START DATA RECORDS

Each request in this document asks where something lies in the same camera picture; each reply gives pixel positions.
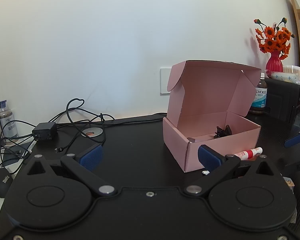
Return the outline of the cartoon sticker packet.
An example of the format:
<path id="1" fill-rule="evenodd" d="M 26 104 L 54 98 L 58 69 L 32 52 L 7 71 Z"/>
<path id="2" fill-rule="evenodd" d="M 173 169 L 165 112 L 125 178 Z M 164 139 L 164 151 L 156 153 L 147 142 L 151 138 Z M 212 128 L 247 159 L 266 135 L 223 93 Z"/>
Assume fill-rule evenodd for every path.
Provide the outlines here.
<path id="1" fill-rule="evenodd" d="M 289 177 L 283 177 L 283 178 L 284 178 L 285 182 L 287 183 L 287 185 L 289 187 L 294 187 L 295 186 L 295 184 L 293 183 L 291 178 L 289 178 Z"/>

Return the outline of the red white tube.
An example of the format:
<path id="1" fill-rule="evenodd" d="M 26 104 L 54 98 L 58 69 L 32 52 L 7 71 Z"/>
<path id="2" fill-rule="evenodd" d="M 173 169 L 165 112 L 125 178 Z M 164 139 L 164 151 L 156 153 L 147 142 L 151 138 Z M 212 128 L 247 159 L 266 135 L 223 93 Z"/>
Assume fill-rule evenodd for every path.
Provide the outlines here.
<path id="1" fill-rule="evenodd" d="M 235 156 L 239 157 L 241 160 L 253 159 L 255 156 L 262 154 L 263 149 L 261 147 L 253 148 L 247 151 L 242 151 L 235 153 Z"/>

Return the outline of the silver desk grommet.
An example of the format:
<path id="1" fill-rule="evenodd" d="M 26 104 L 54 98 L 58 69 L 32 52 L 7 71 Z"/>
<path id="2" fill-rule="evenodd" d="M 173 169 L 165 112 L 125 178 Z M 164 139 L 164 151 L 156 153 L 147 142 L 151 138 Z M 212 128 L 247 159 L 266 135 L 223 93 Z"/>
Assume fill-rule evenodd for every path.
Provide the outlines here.
<path id="1" fill-rule="evenodd" d="M 102 135 L 103 129 L 101 129 L 99 127 L 90 127 L 90 128 L 83 129 L 82 133 L 86 137 L 94 138 L 94 137 L 98 137 L 98 136 Z"/>

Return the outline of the red translucent hand-shaped comb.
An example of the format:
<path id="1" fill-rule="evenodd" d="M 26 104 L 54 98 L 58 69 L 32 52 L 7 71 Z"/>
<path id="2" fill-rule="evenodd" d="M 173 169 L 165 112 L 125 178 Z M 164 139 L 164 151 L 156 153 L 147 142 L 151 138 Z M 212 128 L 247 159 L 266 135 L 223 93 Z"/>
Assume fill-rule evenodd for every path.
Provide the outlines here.
<path id="1" fill-rule="evenodd" d="M 247 161 L 255 161 L 257 159 L 257 157 L 259 156 L 259 154 L 253 156 L 252 158 L 250 159 L 247 159 Z"/>

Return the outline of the black appliance cabinet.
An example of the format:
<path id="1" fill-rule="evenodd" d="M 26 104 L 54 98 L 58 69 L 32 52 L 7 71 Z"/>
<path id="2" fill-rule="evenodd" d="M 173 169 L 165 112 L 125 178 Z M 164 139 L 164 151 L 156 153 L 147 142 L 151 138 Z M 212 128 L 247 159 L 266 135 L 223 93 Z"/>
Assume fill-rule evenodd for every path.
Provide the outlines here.
<path id="1" fill-rule="evenodd" d="M 265 112 L 270 116 L 300 127 L 300 85 L 266 78 Z"/>

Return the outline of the black power adapter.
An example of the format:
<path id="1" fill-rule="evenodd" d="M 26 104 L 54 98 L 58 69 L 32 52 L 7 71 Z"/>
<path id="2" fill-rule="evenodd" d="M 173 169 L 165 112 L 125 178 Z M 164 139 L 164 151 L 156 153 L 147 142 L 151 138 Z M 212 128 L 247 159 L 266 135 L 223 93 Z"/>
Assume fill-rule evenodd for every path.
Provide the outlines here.
<path id="1" fill-rule="evenodd" d="M 35 141 L 53 140 L 57 137 L 57 125 L 55 122 L 39 123 L 33 130 L 32 135 Z"/>

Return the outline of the brown fish oil bottle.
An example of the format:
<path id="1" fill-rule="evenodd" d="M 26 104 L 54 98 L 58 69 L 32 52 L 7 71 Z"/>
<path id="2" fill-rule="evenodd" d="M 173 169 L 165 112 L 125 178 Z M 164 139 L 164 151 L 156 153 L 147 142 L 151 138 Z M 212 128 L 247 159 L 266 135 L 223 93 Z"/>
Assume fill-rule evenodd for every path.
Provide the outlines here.
<path id="1" fill-rule="evenodd" d="M 256 94 L 249 109 L 250 112 L 262 113 L 266 107 L 267 99 L 267 83 L 265 81 L 265 74 L 261 73 L 260 81 L 256 87 Z"/>

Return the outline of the clear wrapped packet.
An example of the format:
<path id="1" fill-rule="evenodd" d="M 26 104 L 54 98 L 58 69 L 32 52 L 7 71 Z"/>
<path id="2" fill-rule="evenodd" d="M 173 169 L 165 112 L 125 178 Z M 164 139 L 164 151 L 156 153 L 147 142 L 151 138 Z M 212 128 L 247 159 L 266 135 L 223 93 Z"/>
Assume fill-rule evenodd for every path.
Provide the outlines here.
<path id="1" fill-rule="evenodd" d="M 300 85 L 300 75 L 294 73 L 272 72 L 271 78 Z"/>

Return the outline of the pink cardboard box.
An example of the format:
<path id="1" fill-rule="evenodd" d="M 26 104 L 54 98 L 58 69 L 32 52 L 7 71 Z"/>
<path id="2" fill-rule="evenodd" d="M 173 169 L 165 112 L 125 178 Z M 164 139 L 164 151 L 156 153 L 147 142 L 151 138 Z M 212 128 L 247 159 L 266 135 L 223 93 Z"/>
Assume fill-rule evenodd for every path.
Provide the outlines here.
<path id="1" fill-rule="evenodd" d="M 163 137 L 184 172 L 203 168 L 198 160 L 201 145 L 221 155 L 255 148 L 261 127 L 245 116 L 260 77 L 259 68 L 233 62 L 187 60 L 172 66 Z M 207 134 L 214 139 L 187 139 Z"/>

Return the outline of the cotton swab box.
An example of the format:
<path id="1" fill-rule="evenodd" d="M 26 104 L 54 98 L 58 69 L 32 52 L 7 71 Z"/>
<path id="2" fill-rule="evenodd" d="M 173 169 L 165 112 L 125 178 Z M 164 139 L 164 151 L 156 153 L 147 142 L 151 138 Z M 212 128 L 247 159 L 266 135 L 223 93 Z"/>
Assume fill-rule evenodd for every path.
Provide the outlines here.
<path id="1" fill-rule="evenodd" d="M 300 67 L 294 65 L 283 66 L 283 72 L 300 76 Z"/>

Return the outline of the red ribbed vase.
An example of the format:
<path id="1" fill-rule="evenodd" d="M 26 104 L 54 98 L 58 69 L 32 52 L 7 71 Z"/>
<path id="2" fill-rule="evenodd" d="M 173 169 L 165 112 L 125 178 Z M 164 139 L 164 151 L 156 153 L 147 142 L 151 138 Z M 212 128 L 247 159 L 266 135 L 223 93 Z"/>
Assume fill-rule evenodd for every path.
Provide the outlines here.
<path id="1" fill-rule="evenodd" d="M 266 75 L 271 78 L 274 72 L 283 72 L 283 65 L 280 60 L 280 52 L 274 51 L 270 54 L 270 58 L 266 64 Z"/>

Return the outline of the small clear bottle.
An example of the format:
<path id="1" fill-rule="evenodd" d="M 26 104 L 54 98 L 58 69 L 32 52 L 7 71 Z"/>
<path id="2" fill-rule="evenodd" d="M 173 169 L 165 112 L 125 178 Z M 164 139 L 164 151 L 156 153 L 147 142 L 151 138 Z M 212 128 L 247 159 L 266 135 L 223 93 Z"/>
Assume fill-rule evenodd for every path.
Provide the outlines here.
<path id="1" fill-rule="evenodd" d="M 18 130 L 14 121 L 14 115 L 7 105 L 7 101 L 0 101 L 0 128 L 4 137 L 16 138 Z"/>

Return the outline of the orange flower bouquet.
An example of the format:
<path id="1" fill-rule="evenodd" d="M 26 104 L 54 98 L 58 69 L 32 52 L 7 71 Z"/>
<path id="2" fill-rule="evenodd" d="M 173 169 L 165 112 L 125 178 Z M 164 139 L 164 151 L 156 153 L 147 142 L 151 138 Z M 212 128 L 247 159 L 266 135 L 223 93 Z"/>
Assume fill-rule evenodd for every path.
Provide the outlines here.
<path id="1" fill-rule="evenodd" d="M 254 19 L 254 23 L 259 26 L 255 32 L 260 51 L 275 53 L 280 60 L 286 59 L 291 48 L 290 40 L 295 38 L 286 26 L 287 19 L 283 17 L 279 23 L 274 23 L 272 26 L 264 24 L 258 18 Z"/>

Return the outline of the white wall socket strip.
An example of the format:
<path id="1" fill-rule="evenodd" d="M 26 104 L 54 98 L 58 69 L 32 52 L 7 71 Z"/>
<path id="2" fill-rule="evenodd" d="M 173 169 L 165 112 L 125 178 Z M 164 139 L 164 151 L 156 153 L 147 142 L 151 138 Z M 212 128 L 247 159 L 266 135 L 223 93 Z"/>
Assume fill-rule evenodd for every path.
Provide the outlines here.
<path id="1" fill-rule="evenodd" d="M 160 94 L 161 95 L 166 95 L 170 93 L 167 90 L 170 72 L 171 72 L 171 68 L 160 68 Z"/>

END DATA RECORDS

THE PROBLEM
Scan the lines above for the word "bottle", then copy each line that has it.

OUTPUT FOR THIS TASK
Return the outline of the brown fish oil bottle.
Return the outline of the small clear bottle.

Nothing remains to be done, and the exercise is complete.